REPUBLIKA.CO.ID, JAKARTA -- Wakil Ketua Komisi Pemberantasan Korupsi (KPK) Laode Muhammad Syarif menegaskan penjelasan pihak pemerintah belum menjawab keberatan KPK soal masuknya delik korupsi dalam rancangan undang-undang revisi kitab undang-undang hukum pidana (RUU RKUHP). Menurut dia, usulan KPK terkait hal itu juga tidak diakomodir pihak pemerintah dalam RKUHP.
"Belum ada yang dijawab oleh pemerintah karena semua yang diusulkan oleh KPK itu belum ada yang dimasukkan satu pun. Apa yang diusulkan KPK tidak ada yang diakomodir oleh pemerintah," ujar Syarif saat ditemui di Kompleks Parlemen, Senayan, selepas pertemuan dengan DPR dan pemerintah, di Jakarta, Kamis (7/6).
Menurut Syarif, penjelasan pemerintah justru menimbulkan banyak penafsiran. Ia mencontohkan, ada beberapa pasal yang ada dalam Undang-Undang Nomor 20 Tahun 2001 tentang Perubahan Atas Undang-Undang Nomor 31 Tahun 1999 tentang Pemberantasan Tindak Pidana Korupsi juga diatur dalam RKUHP.
Hal ini menimbulkan dualisme dan ketidakpastian hukum, meskipun disebutkan ketentuan lex specialis UU Tipikor tetap berlaku. "Kata mereka memperlakukan itu yang lex specialis UU Tipikor, tapi kan ada juga asas hukum lain bahwa (UU) yang baru itu bisa mengesampingkan (UU) yang lama. Itu menimbulkan dualisme," ujar Syarif.
Ia melanjutkan, keberatan KPK juga bukan hanya terkait kewenangan KPK dalam penanganan korupsi. Ia menilai, ketentuan tersebut juga akan menyulitkan kepolisan, jaksa, KPK, dan pengadilan dalam penanganan korupsi.
"Ini bukan soal kewenangan saja, tetapi soal norma hukum yang Anda lihat dalam pasal-pasalnya. Misalnya kalau kita mau menetapkan sesorang tersangka, pasal 2 pasal 3, ada di dalam RKUHP dan juga ada di UU Tipikor, terus kita mau dakwakan yang mana, yang di UU Tipikor apa yang di RKUHP," ujar Syarif.
Ia juga menilai alasan dimasukkan delik korupsi di KUHP karena untuk mengatur penanganan korupsi bagi kepolisian dan jaksa juga tidak masuk akal. Sebab, menurut dia, dengan UU Tipikor pun, aturan kewenangan kepolisian dan kejaksaan juga sudah ada.

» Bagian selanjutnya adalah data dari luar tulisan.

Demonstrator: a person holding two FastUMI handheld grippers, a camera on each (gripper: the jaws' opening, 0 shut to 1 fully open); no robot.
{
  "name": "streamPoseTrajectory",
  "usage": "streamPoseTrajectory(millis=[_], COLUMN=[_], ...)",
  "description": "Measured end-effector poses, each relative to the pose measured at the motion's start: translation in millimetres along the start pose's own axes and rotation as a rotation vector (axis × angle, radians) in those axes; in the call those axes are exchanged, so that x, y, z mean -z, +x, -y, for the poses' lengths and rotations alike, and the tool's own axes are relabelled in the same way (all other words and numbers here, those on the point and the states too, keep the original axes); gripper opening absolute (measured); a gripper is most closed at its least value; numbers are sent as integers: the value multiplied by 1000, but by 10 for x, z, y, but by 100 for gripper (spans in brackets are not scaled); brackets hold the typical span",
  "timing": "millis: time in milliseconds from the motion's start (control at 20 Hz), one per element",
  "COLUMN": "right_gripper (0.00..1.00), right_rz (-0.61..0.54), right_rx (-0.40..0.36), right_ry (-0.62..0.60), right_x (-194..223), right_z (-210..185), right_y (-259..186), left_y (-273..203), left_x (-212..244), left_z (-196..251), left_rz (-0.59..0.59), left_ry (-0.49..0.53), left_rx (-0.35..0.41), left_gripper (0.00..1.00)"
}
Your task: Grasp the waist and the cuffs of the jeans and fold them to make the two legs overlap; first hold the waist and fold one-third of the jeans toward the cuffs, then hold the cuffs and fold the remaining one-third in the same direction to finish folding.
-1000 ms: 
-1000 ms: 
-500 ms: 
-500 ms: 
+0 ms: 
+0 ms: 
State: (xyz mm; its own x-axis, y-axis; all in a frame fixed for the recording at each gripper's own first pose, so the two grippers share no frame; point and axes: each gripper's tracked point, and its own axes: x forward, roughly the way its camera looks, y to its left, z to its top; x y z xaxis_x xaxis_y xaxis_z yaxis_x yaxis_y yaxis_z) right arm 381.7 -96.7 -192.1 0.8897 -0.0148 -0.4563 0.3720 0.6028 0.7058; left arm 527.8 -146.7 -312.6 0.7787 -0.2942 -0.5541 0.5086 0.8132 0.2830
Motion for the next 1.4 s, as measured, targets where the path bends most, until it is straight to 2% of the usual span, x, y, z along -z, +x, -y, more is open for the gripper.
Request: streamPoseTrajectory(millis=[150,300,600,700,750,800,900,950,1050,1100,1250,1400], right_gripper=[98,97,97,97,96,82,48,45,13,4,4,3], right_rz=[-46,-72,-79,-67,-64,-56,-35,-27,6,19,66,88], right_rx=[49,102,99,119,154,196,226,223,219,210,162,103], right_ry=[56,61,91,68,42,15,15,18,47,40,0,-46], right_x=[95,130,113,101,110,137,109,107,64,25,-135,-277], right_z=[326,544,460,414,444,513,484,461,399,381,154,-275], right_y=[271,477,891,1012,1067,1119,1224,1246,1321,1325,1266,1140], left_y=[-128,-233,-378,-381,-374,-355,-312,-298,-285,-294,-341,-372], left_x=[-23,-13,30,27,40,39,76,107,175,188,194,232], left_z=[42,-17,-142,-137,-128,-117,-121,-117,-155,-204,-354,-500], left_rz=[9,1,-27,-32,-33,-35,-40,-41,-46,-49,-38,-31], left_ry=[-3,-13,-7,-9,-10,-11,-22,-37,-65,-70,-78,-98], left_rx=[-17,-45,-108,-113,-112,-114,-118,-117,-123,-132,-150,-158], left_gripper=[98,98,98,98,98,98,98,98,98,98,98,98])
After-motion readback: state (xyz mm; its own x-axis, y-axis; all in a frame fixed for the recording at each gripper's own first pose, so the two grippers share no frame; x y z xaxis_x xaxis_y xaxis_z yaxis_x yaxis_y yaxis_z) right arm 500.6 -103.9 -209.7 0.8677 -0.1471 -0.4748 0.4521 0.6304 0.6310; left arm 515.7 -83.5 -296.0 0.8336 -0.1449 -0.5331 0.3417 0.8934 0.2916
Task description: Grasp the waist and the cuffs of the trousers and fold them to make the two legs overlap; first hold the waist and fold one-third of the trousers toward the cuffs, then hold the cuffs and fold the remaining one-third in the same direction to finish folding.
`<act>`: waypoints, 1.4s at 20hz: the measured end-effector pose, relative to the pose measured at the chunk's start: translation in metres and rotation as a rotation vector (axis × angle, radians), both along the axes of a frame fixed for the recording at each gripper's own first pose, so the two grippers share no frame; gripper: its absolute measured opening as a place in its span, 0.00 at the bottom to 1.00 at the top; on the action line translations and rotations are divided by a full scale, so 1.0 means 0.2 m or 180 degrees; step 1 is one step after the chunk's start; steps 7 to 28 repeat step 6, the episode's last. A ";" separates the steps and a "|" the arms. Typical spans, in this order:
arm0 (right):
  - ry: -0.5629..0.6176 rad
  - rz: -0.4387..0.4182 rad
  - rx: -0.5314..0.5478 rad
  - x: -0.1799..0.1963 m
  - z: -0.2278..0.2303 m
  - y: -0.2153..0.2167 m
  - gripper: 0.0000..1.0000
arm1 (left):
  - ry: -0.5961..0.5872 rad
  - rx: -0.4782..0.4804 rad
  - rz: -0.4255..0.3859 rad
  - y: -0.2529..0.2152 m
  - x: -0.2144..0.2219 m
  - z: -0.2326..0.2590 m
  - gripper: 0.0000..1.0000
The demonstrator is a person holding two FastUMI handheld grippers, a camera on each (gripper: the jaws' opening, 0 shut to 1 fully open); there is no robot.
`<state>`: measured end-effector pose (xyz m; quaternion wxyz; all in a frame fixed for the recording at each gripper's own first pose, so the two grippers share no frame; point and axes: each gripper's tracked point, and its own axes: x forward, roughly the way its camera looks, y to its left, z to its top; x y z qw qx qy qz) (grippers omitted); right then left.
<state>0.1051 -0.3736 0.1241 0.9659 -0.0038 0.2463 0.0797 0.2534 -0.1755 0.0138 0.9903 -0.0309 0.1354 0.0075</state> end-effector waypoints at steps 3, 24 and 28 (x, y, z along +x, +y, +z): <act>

"Waktu di UU Tipikor juga diatur polisi dan kejaksaan juga kan," ujarnya.
Karena itu, kata Syarif, KPK berencana menghadap Presiden Joko Widodo (Jokowi) untuk membicarakan hal tersebut. "Itu mungkin yang kita bicarakan nanti dan kita bicarakan juga ke Presiden," kata Syarif.
Sebelumnya, Ketua KPK Agus Rahardjo mengungkap rencana KPK yang ingin menghadap Presiden Jokowi. Dalam pertemuan tersebut, KPK ingin membahas delik tindak pidana korupsi yang dimasukkan dalam RUU RKUHP.
Menurut Agus, KPK masih dalam posisinya menolak delik tersebut diatur dalam RUU RKUHP. "Kita masih seperti dalam posisi itu ya, ya kita kalau diizinkan berkomunikasi dengan Bapak Presiden langsung ya," ujar Agus saat ditemui di Kompleks Parlemen, Senayan, Jakarta, Kamis (7/6).